Connection Pool Saturation %, MySQL - Vortex IQ Help Centre

Card class: Hero • Category: Capacity

At a glance

Connection Pool Saturation % is the share of the instance’s connection ceiling that is currently in use: Threads_connected / max_connections. It answers a single operational question for the on-call DBA: how close is this server to refusing new connections? At 100% MySQL returns ERROR 1040 (HY000): Too many connections and every new client (application worker, cron job, read replica health check) is rejected until a slot frees up. That failure mode is abrupt, not gradual, so this card is treated as a Hero capacity signal and watched in real time.

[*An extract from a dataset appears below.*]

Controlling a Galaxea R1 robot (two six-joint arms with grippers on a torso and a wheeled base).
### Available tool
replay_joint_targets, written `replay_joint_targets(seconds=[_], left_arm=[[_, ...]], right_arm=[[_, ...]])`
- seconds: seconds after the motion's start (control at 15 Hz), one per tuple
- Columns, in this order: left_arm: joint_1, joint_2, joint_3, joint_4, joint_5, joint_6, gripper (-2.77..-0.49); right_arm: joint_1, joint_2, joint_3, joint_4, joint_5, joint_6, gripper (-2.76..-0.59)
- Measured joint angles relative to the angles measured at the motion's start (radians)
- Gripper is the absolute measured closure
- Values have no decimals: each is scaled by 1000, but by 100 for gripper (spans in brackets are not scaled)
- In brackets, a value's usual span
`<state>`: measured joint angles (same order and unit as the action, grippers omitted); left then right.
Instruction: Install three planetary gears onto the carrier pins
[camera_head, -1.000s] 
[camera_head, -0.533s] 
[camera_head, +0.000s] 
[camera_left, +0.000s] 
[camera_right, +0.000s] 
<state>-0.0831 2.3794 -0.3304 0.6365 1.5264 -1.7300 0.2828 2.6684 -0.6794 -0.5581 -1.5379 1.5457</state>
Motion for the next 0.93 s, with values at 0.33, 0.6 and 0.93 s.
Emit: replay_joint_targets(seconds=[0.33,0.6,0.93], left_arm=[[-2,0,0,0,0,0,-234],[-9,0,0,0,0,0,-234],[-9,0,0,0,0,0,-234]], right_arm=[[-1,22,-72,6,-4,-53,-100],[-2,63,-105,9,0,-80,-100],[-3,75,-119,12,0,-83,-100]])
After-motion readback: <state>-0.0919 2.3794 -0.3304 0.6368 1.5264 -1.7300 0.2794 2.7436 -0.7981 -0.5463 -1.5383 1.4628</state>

What it tracks	Live connection-slot utilisation expressed as a percentage. `Threads_connected` is the count of currently open connections (active plus sleeping); `max_connections` is the hard ceiling configured for the instance.
Data source	`Threads_connected` from `SHOW GLOBAL STATUS`, divided by the `max_connections` system variable from `SHOW GLOBAL VARIABLES`. Both are read on every poll so a runtime change to `max_connections` is picked up automatically.
Time window	`RT/1m` (real-time gauge, sampled continuously and evaluated against the alert threshold on a sustained 1-minute basis).
Alert trigger	`> 90%`. A sustained reading above 90% means roughly one connection storm away from `Too many connections` rejections.
Aggregation	Point-in-time gauge. The headline shows the latest sample; the sparkline shows the trailing window so a slow climb is distinguishable from a momentary spike.
Units	Percentage (0 to 100). The card also exposes the raw `Threads_connected` and `max_connections` numbers on hover so you can see the absolute headroom, not just the ratio.
Roles	owner, engineering, operations

Calculation

The card computes a straight ratio on each poll:

Connection Pool Saturation % = (Threads_connected / max_connections) * 100

Both inputs come from the live instance, not from a cache:

Threads_connected is a global status counter (SHOW GLOBAL STATUS LIKE 'Threads_connected'). It includes connections that are actively running a query and connections that are idle in the Sleep command state. It does NOT include the small number of internal background threads (purge, IO, page cleaner), so it maps cleanly onto application-facing capacity.
max_connections is a server variable (SHOW GLOBAL VARIABLES LIKE 'max_connections'). On a managed service such as Amazon RDS or Aurora it is frequently set by a formula in the parameter group (for example LEAST({DBInstanceClassMemory/12582880}, 5000)), so the effective ceiling moves with the instance class.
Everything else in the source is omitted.